Наслаждаясь стонами, словно мотивами любимой песни, сержант зажмурился от удовольствия. Растянув и без того не сползающую улыбку, еще в большем оскале, рыкнул:
— О да, мои птенчики! Теперь вы полностью в моей власти, до последнего грамма дерьма. Так, что сейчас наш очень шустрый рядовой Форест раздаст аптечки, — наградив Боба любящим взглядом, Горилла дождался ветра от метнувшегося в медпункт рядового, так и не успевшего вырваться в кабак и набраться до беспамятства.
— И вы проблюетесь до изжоги в жопе, но, что бы через 10 минут я видел строй пилотов, а не сборище пьянющих в задницу шлюх! Всем ясно?!

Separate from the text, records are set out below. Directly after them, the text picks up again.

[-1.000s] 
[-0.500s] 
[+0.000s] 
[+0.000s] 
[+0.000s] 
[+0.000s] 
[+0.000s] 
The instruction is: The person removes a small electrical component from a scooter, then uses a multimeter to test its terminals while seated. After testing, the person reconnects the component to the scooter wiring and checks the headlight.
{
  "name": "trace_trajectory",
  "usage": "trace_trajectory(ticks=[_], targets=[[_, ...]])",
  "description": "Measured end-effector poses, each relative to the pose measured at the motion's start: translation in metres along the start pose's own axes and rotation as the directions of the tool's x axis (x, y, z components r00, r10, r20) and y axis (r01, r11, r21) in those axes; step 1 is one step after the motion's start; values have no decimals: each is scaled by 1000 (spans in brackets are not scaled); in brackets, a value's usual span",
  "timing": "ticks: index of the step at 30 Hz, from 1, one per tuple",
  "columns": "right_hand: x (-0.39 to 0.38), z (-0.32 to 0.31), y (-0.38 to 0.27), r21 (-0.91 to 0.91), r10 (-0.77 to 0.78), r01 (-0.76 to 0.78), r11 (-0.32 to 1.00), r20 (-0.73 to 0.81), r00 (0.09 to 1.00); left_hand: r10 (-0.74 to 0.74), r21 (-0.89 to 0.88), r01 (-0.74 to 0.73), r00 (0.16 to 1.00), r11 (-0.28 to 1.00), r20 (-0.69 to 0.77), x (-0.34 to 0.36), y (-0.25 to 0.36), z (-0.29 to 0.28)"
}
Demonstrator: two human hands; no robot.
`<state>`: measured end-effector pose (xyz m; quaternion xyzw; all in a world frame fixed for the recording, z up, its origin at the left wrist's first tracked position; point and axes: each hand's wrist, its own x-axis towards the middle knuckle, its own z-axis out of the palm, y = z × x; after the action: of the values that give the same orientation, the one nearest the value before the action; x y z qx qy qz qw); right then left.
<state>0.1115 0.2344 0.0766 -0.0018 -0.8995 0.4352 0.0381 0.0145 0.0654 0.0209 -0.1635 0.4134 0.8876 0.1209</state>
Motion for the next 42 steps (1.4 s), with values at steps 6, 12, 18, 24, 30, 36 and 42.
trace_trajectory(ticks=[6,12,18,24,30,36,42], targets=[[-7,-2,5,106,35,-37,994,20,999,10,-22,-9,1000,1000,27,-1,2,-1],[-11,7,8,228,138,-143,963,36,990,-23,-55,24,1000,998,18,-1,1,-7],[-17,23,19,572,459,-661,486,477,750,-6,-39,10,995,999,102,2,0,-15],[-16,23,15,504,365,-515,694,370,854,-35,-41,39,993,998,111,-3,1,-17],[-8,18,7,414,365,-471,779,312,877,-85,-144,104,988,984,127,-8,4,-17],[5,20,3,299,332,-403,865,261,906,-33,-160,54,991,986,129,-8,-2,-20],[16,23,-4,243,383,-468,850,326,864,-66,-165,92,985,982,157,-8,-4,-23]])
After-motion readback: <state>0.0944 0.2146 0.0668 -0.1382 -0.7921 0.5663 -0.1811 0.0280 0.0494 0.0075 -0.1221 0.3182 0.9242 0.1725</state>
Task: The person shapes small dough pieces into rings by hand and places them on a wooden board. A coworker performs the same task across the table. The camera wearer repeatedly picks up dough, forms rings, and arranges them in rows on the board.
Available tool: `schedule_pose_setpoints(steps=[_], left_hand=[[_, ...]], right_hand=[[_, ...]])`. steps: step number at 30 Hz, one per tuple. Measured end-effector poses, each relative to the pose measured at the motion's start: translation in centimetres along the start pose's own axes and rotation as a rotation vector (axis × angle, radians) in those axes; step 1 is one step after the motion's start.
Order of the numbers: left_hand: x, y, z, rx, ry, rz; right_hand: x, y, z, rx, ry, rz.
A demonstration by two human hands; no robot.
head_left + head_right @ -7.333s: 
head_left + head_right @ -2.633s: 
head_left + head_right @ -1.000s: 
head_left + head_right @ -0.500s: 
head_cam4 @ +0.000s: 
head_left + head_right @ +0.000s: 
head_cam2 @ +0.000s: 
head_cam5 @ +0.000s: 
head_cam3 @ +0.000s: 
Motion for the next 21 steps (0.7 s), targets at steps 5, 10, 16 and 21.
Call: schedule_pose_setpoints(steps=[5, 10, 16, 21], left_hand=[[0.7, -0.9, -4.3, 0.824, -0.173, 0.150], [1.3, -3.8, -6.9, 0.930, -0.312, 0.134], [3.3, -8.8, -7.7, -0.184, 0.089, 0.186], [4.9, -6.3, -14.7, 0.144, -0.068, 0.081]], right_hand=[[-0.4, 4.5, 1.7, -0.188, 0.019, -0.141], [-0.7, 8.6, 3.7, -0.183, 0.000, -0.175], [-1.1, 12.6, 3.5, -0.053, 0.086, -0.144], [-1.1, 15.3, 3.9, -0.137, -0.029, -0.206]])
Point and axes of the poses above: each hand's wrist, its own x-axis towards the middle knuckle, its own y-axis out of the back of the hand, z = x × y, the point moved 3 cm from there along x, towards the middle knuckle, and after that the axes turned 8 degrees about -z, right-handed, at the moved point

— Так, точно сэр! — разнесся по казарме не стройный голос обреченных.
Через девять с половиной минут строй уже твердо стоявших на ногах рядовых впечатлял ровными шеренгами и строго заправленными комбезами песочного цвета. Вглядываясь в камуфляжную раскраску всех цветов пустыни, матовый блеск утяжеленных ботинок, словно рассматривая шедевры в картинной галерее, сержант расхаживал вдоль строя купаясь в злющих взглядах рядовых. Искоса посматривая на секундную стрелку большого хронометра над входом, сержант резко замер. Дождавшись последнего тика на отметке десят отведенных минут, устремил в строй взгляд наполненный такой суровостью, что все смельчаки готовые пристрелить Гориллу как бешеное животное, загнали даже мысли о расправе в самый дальний чулан. Уставившись на стены пустыми взглядами, забыли как дышать вытянувшись по стойке смирно.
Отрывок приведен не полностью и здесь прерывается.